EXERCISE BRIEF: All of the records below are to be given again word for word, with the pictures removed.

:: AVAILABLE RECORDS

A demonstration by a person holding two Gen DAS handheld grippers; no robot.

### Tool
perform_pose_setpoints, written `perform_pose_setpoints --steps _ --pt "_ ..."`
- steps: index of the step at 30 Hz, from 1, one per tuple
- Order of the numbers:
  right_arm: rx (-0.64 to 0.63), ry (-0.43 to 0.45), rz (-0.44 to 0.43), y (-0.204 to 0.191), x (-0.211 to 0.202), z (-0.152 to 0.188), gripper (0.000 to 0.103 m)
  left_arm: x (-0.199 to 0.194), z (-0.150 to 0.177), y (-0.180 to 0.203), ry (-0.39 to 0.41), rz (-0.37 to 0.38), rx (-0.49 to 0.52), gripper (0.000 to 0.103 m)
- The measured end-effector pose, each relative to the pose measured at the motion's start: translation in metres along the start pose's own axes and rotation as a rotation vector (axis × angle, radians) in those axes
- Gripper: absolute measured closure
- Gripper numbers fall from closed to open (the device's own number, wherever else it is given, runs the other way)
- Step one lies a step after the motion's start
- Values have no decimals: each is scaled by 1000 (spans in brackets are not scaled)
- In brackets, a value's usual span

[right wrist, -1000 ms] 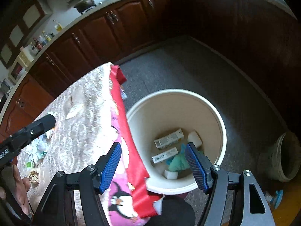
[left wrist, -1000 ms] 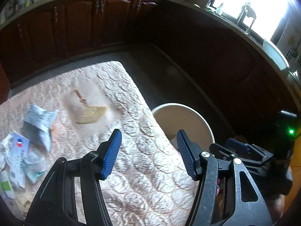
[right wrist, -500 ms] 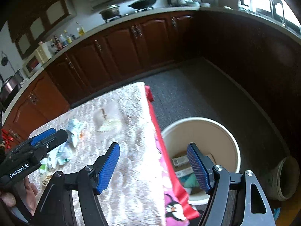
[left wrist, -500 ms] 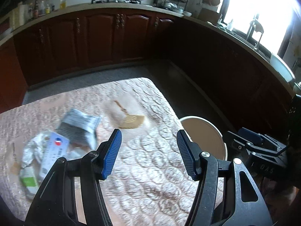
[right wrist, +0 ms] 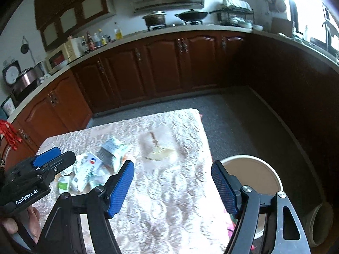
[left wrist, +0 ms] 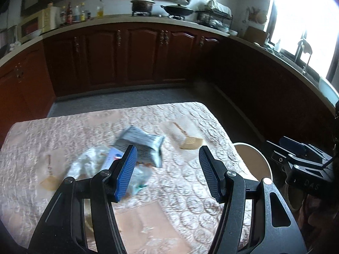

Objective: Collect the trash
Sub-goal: 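Move both tools back over the remaining trash on the table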

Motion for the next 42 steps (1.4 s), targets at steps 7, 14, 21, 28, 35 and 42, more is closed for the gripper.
perform_pose_setpoints --steps 7,14,21,28,35,42 --pt "-59 -2 -46 -39 10 -4 27 -12 2 -43 18 -58 -47 43" --pt "-111 -9 -98 -79 21 -5 27 -17 9 -89 24 -124 -96 43" --pt "-151 -24 -145 -116 33 -3 26 -26 17 -129 24 -176 -141 43" --pt "-184 -46 -166 -137 42 1 26 -31 28 -165 1 -191 -186 43" --pt "-206 -49 -178 -148 40 4 26 -31 38 -191 -33 -194 -244 43" --pt "-220 -59 -184 -151 40 9 25 -24 51 -197 -65 -186 -258 43"
Point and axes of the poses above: each gripper's, at about its wrist camera, not at the fingertips, and x roughly the way its jaws point, y to its right, z to its underside, the point moved 8 cm from there along x, roughly the way its jaws point, and after that the axes turned 11 degrees about -z, right-handed, at the moved point
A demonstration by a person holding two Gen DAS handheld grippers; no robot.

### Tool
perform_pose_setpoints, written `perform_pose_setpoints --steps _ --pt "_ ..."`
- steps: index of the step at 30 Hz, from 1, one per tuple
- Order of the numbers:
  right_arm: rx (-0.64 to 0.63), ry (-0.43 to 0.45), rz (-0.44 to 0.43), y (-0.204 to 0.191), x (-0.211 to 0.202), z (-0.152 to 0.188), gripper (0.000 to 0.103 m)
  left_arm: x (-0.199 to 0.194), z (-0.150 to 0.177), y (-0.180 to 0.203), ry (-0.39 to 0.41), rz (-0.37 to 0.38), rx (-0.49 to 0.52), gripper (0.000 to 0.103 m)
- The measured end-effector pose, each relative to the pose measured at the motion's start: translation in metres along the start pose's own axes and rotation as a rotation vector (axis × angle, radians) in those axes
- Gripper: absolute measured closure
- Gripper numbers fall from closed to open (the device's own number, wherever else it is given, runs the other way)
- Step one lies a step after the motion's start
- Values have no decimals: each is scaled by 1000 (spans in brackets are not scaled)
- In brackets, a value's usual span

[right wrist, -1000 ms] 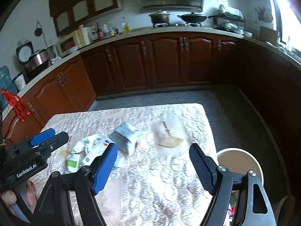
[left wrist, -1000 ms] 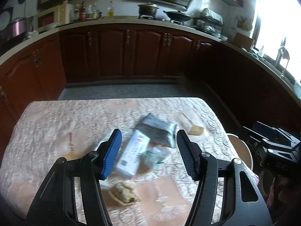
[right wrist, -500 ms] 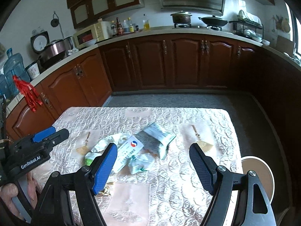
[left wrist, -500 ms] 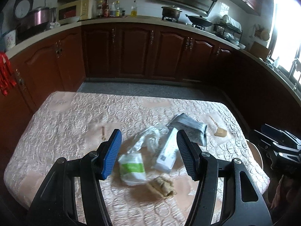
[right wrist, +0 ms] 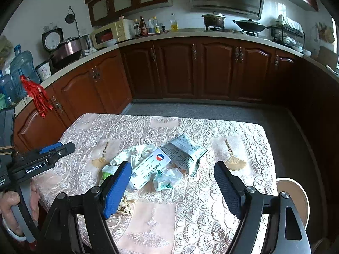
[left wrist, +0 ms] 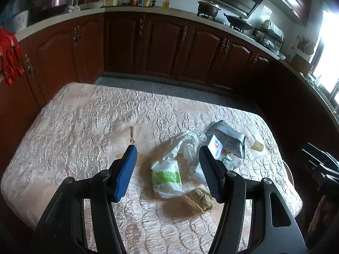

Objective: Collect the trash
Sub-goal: 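Grasp the green-printed plastic bag with the left tool while the right tool grasps the clear wrapper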

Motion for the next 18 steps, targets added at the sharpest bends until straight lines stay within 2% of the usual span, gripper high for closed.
perform_pose_setpoints --steps 18 --pt "15 -45 -3 4 16 10 25 26 15 3 -55 -10 11 43"
Point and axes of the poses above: each gripper's, at about its wrist camera, not at the fingertips, and x roughly the way its jaws point, y to its right, z to its underside, the point moved 8 cm from there along x, roughly the way its jaws point, and after that the axes turned 11 degrees about -z, right-handed, at the moved point
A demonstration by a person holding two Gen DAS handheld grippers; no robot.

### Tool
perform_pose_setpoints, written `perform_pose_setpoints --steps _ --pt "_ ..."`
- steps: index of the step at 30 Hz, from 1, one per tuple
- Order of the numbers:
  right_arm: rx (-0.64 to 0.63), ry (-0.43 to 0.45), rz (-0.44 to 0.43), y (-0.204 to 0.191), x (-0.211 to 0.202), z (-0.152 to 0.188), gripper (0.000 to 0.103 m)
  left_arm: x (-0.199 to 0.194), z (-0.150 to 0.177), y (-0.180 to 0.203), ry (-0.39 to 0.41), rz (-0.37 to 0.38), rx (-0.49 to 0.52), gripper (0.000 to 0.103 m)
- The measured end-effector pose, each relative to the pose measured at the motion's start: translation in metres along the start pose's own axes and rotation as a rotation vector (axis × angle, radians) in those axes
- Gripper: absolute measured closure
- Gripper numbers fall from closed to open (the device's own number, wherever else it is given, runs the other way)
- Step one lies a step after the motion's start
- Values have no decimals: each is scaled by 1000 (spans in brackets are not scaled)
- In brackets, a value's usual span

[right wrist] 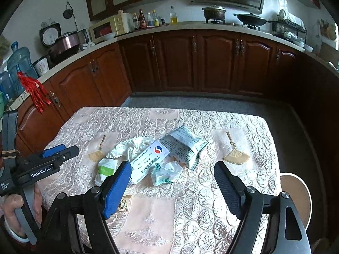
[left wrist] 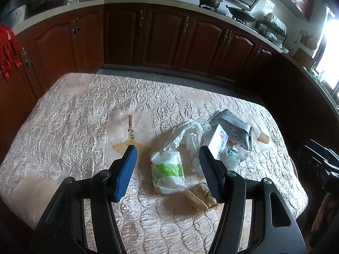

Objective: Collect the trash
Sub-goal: 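Grasp the green-printed plastic bag with the left tool while the right tool grasps the clear wrapper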

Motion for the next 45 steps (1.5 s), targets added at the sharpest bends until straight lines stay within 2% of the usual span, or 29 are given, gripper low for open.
perform_pose_setpoints --steps 3,7,13,17,23,27,28,29,31,34,41,45 --pt "9 -20 -8 3 9 5 25 9 5 -1 -34 20 -10 43" --pt "32 -73 -28 10 30 17 25 28 17 -1 -117 62 -25 43" --pt "78 -160 -86 14 77 35 25 59 33 0 -214 79 -43 43" --pt "99 -200 -128 15 108 41 25 81 40 3 -263 60 -35 43" --pt "164 -245 -135 31 151 42 25 109 46 13 -334 29 4 43" --pt "248 -256 -177 38 167 41 25 116 44 19 -323 22 34 47" --pt "270 -258 -190 40 170 42 29 116 44 22 -316 29 40 58" --pt "289 -254 -202 41 172 43 42 116 44 23 -313 32 47 59" --pt "294 -249 -211 41 171 43 58 115 42 25 -299 36 50 69" --pt "293 -234 -239 39 165 43 72 108 42 20 -286 44 51 73" --pt "221 -201 -263 30 126 41 77 70 27 4 -208 52 38 74" --pt "205 -165 -261 29 99 39 77 47 21 10 -165 68 47 74"
Point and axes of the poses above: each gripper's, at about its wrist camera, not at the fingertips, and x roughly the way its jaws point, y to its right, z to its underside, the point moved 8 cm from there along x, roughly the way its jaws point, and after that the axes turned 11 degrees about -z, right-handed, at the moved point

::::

RESPONSE BOX:
A demonstration by a person holding two Gen DAS handheld grippers; no robot.

### Tool
perform_pose_setpoints, written `perform_pose_setpoints --steps _ --pt "_ ..."`
- steps: index of the step at 30 Hz, from 1, one per tuple
- Order of the numbers:
  right_arm: rx (-0.64 to 0.63), ry (-0.43 to 0.45), rz (-0.44 to 0.43), y (-0.204 to 0.191), x (-0.211 to 0.202), z (-0.152 to 0.188), gripper (0.000 to 0.103 m)
  left_arm: x (-0.199 to 0.194), z (-0.150 to 0.177), y (-0.180 to 0.203), ry (-0.39 to 0.41), rz (-0.37 to 0.38), rx (-0.49 to 0.52), gripper (0.000 to 0.103 m)
- The measured end-effector pose, each relative to the pose measured at the motion's start: translation in metres along the start pose's own axes and rotation as a rotation vector (axis × angle, radians) in those axes
- Gripper: absolute measured closure
- Gripper numbers fall from closed to open (the device's own number, wherever else it is given, runs the other way)
- Step one lies a step after the motion's start
- Values have no decimals: each is scaled by 1000 (spans in brackets are not scaled)
- In brackets, a value's usual span

[right wrist, -1000 ms] 
[left wrist, -1000 ms] 
[right wrist, -500 ms] 
[left wrist, -500 ms] 
[right wrist, +0 ms] 
[left wrist, +0 ms] 

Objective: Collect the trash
Sub-goal: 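Move both tools back over the remaining trash on the table
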
Motion for the next 42 steps (1.4 s), targets at steps 7, 14, 21, 28, 35 and 42, more is closed for the gripper.
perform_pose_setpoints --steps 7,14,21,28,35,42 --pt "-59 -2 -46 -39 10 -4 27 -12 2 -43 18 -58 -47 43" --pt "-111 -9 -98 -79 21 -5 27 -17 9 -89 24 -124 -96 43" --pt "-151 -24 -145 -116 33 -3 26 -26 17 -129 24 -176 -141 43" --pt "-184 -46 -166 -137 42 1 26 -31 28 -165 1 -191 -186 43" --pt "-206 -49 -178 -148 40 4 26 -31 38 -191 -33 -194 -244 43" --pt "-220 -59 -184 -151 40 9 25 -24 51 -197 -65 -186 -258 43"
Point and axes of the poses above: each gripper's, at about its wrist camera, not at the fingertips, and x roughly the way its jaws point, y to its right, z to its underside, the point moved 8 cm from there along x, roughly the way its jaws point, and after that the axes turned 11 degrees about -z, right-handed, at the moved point
A demonstration by a person holding two Gen DAS handheld grippers; no robot.

### Tool
perform_pose_setpoints, written `perform_pose_setpoints --steps _ --pt "_ ..."`
- steps: index of the step at 30 Hz, from 1, one per tuple
- Order of the numbers:
  right_arm: rx (-0.64 to 0.63), ry (-0.43 to 0.45), rz (-0.44 to 0.43), y (-0.204 to 0.191), x (-0.211 to 0.202), z (-0.152 to 0.188), gripper (0.000 to 0.103 m)
  left_arm: x (-0.199 to 0.194), z (-0.150 to 0.177), y (-0.180 to 0.203), ry (-0.39 to 0.41), rz (-0.37 to 0.38), rx (-0.49 to 0.52), gripper (0.000 to 0.103 m)
- The measured end-effector pose, each relative to the pose measured at the motion's start: translation in metres along the start pose's own axes and rotation as a rotation vector (axis × angle, radians) in those axes
- Gripper: absolute measured closure
- Gripper numbers fall from closed to open (the device's own number, wherever else it is given, runs the other way)
- Step one lies a step after the motion's start
- Values have no decimals: each is scaled by 1000 (spans in brackets are not scaled)
- In brackets, a value's usual span

[right wrist, -1000 ms] 
[left wrist, -1000 ms] 
[right wrist, -500 ms] 
[left wrist, -500 ms] 
[right wrist, +0 ms] 
[left wrist, +0 ms] 

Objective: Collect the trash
Sub-goal: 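Grasp the green-printed plastic bag with the left tool while the right tool grasps the clear wrapper
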
Motion for the next 18 steps, targets added at the sharpest bends until straight lines stay within 2% of the usual span, gripper high for closed.
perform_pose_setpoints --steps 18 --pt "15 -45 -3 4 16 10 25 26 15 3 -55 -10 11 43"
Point and axes of the poses above: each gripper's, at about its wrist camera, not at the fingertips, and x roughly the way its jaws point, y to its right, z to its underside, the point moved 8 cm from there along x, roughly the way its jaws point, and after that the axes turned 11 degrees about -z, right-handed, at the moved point
A demonstration by a person holding two Gen DAS handheld grippers; no robot.

### Tool
perform_pose_setpoints, written `perform_pose_setpoints --steps _ --pt "_ ..."`
- steps: index of the step at 30 Hz, from 1, one per tuple
- Order of the numbers:
  right_arm: rx (-0.64 to 0.63), ry (-0.43 to 0.45), rz (-0.44 to 0.43), y (-0.204 to 0.191), x (-0.211 to 0.202), z (-0.152 to 0.188), gripper (0.000 to 0.103 m)
  left_arm: x (-0.199 to 0.194), z (-0.150 to 0.177), y (-0.180 to 0.203), ry (-0.39 to 0.41), rz (-0.37 to 0.38), rx (-0.49 to 0.52), gripper (0.000 to 0.103 m)
- The measured end-effector pose, each relative to the pose measured at the motion's start: translation in metres along the start pose's own axes and rotation as a rotation vector (axis × angle, radians) in those axes
- Gripper: absolute measured closure
- Gripper numbers fall from closed to open (the device's own number, wherever else it is given, runs the other way)
- Step one lies a step after the motion's start
- Values have no decimals: each is scaled by 1000 (spans in brackets are not scaled)
- In brackets, a value's usual span

[right wrist] 
[left wrist] 

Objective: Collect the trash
Sub-goal: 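Grasp the green-printed plastic bag with the left tool while the right tool grasps the clear wrapper
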
Motion for the next 45 steps (1.5 s), targets added at the sharpest bends until straight lines stay within 2% of the usual span, or 29 are given, gripper low for open.
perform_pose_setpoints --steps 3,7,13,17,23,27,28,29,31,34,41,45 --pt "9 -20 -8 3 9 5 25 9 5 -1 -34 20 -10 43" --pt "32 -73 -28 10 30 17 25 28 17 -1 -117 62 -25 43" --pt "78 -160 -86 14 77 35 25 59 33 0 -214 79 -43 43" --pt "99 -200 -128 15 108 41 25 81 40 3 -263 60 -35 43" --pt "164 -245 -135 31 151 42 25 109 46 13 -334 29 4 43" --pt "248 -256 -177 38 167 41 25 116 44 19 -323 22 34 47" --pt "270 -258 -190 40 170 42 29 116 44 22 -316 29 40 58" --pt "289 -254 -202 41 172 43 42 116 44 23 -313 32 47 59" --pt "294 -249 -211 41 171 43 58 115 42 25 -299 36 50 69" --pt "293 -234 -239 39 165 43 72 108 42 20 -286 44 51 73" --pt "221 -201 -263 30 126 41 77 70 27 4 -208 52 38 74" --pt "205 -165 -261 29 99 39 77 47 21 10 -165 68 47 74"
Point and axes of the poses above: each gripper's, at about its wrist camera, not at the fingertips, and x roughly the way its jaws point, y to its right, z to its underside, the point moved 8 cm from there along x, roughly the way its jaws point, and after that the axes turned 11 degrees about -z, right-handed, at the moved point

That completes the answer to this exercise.